Comunque vada, sarà la prima volta per una nazione, Olanda o Spagna, e quando Robben sbaglia un gol già fatto siamo tutti lì ad aspettare i rigori. 
E invece alla fine segna Iniesta, e boh, io sono contento perché è uno che mi sta simpatico, e sotto la maglia porta la scritta “Dani Jarque siempre con nosostros”, che sul momento non l’ha capito nessuno cosa c’era scritto davvero, ma poi, dopo, con calma, mi sono venuti i brividi. 

Brasile 2014 
La partita decisiva per l’Italia, come al solito, è l’ultima del girone. 
Me la vedo a casa, ma si capisce da subito che qualcosa non funziona. Non soffriamo in difesa, ma l’attacco è inesistente. 
Nel secondo tempo l’arbitro espelle Marchisio per un’entrata da giallo, e non vede Suarez che decide di fare merenda con Chiellini (nel senso che lo scambia per una girella e ci affonda i denti come il più scafato degli Hannibal Lecter. Per l’arbitro, tutto regolare). 

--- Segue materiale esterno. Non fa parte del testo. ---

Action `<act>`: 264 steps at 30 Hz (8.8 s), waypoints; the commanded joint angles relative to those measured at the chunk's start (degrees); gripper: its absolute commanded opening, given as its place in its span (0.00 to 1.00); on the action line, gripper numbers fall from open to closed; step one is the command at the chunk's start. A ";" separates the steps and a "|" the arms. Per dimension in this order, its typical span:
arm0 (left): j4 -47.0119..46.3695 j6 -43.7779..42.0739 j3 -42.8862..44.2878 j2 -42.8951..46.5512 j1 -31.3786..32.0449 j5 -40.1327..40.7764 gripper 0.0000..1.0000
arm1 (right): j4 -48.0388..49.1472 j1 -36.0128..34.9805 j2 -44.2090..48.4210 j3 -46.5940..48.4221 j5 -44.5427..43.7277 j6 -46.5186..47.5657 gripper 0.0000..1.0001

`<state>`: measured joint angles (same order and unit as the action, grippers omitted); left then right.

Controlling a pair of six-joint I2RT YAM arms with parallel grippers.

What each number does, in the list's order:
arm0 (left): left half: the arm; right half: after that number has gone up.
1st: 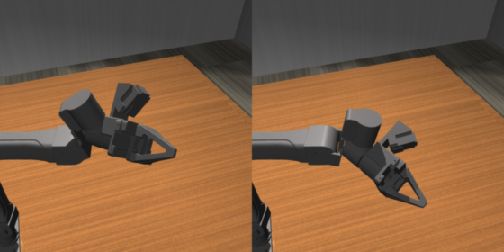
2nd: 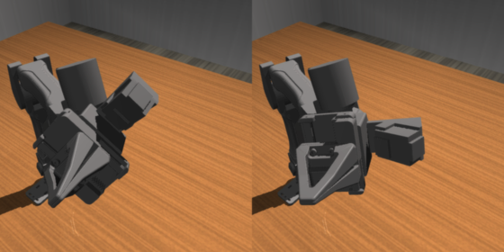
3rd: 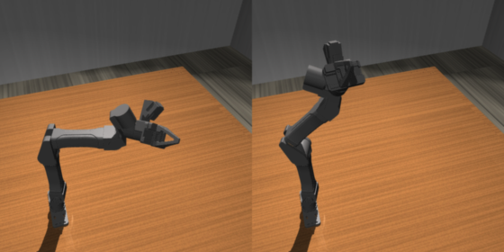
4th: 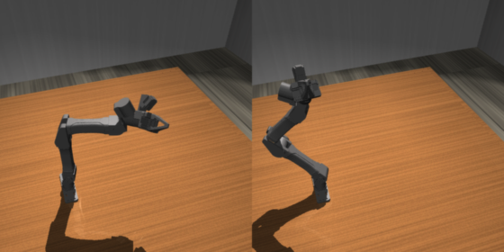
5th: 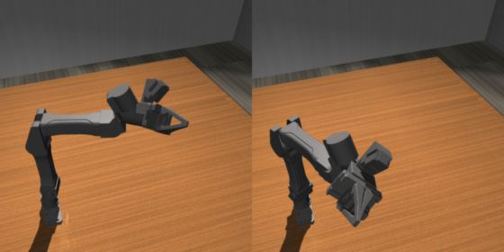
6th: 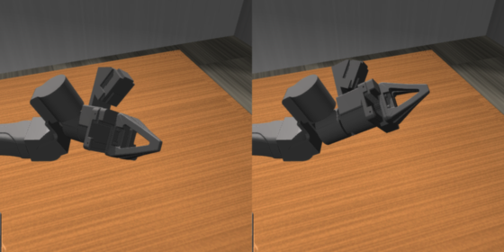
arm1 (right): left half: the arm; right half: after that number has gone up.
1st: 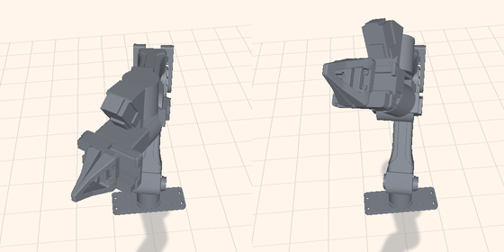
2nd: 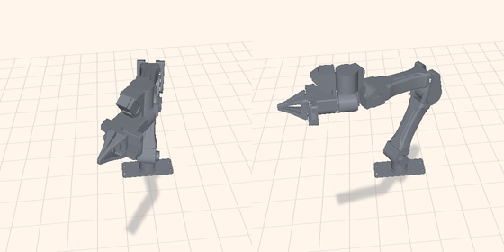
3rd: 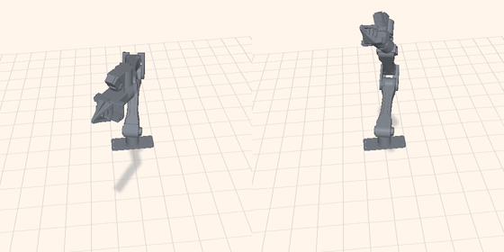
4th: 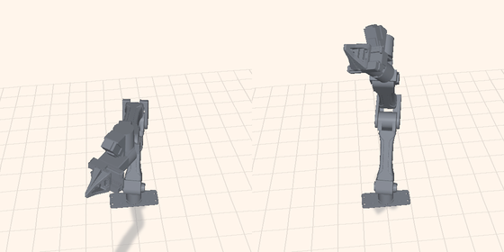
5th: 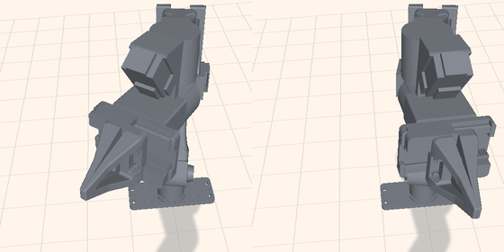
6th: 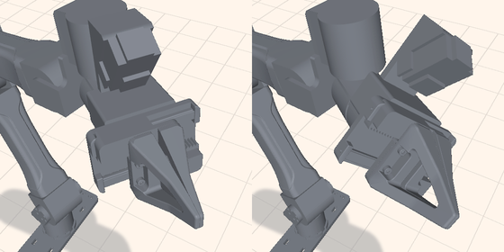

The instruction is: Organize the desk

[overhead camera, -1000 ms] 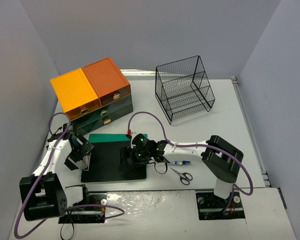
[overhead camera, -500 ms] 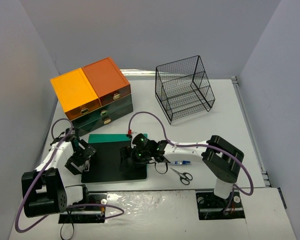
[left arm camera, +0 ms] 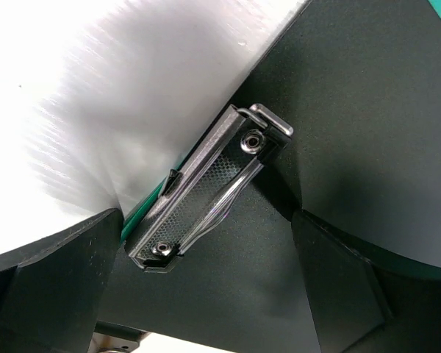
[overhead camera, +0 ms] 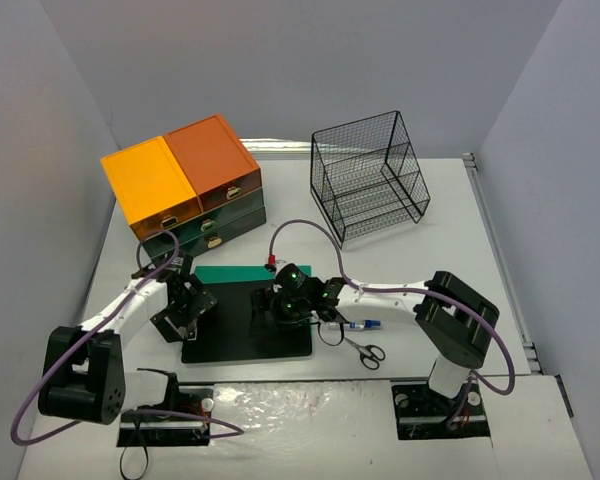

Alla fine finisce come doveva finire, segna Godin di testa da palla ferma, l’unico modo in cui si poteva sbloccare una partita del genere. 
La partita più divertente, scoccia dirlo, è la semifinale Germania – Brasile. 
Sono seduto sul divano con Martinanavratilova Tuttoattaccato e Piccettino (che sarebbero i miei gatti, rispettivamente di 5 e 2 anni) ma alla fine del primo tempo sono già scivolato sul tappeto in preda ad un attonito stupore. 
I tedeschi sono i veri brasiliani, hanno una maglia rossa e nera identica a quella del Flamengo, e segnano con una facilità così impressionante che sembra di vedere un’amichevole fra una squadra vera e una dell’oratorio. 
Quando finisce il primo tempo la Germania sta vincendo cinque a zero, e la partita è già finita da un pezzo. 
Alla fine il tabellino dice 7-1, con il gol della bandiera dei brasiliani segnato quando la difesa tedesca sta già festeggiando sorbendo affettatamente caipirinha (l’unico che non la prende benissimo è Neuer, che giustamente si incazza come una bestia, che per un portiere 7-0 è sempre meglio di 7-1). 
La finale è la solita Germania - Argentina. La Germania vince, come forse è giusto che sia dopo una semifinale del genere, ma soffre fino ai supplementari, quando uno splendido gol di Götze decide la partita dopo che Higuain nel primo tempo regolamentare si è mangiato un gol come se stesse giocando scapoli ammogliati nel campetto dietro casa. 

Russia 2018 
I mondiali di Russia, visto che l’Italia non si è qualificata (per la prima volta dal 1958), non interessano quasi a nessuno. 
A me ovviamente interessano moltissimo, e quasi nessuno ne capisce il motivo (il motivo è che io non tifo per l’Italia, mi piace proprio il mondiale di calcio come scenario generale (occhei, sono rimasto un bambino strano). 
Ho una laurea cum laude in filosofia, ho insegnato ecdl, ho fatto l'impiegato di un ufficio tecnico per molti anni, e ho delle fondate capacità di astrazione e facilità di adattamento ai lavori di concetto.
Quindi ovviamente sono stato assunto come barista, in un posto a metà fra un bar di provincia e un centro anziani (che poi spesso sono la stessa cosa). 
Al bar c'è un televisore su cui passano le partite ma non è facilissimo seguire una partita mentre lavori in un bar, peraltro un bar dove nessuno guarda la partita. 
L’unica che suscita una media attenzione (ossia non così tanta attenzione da essere interessato al risultato finale, ma tanta abbastanza per dedicarle due o tre bestemmie) è la finale. 
Ovviamente tutti tifano Croazia, stante che i francesi sono il popolo più odiato della zona (ma probabilmente non solo nella nostra zona) e il livello di ignoranza è così alto che, se solo gliene fregasse qualcosa, probabilmente tiferebbero comunque la squadra con meno negri. 
Finisce 4-2 per la Francia, e a me un po’ dispiace perché la Croazia (o anche il Belgio, fermato in semifinale dalla Francia, e che avrebbe forse meritato qualcosa di più) sarebbe stata la sorpresona ideale per rendere un po’ meno amaro il fatto di aver visto poco o niente del mondiale.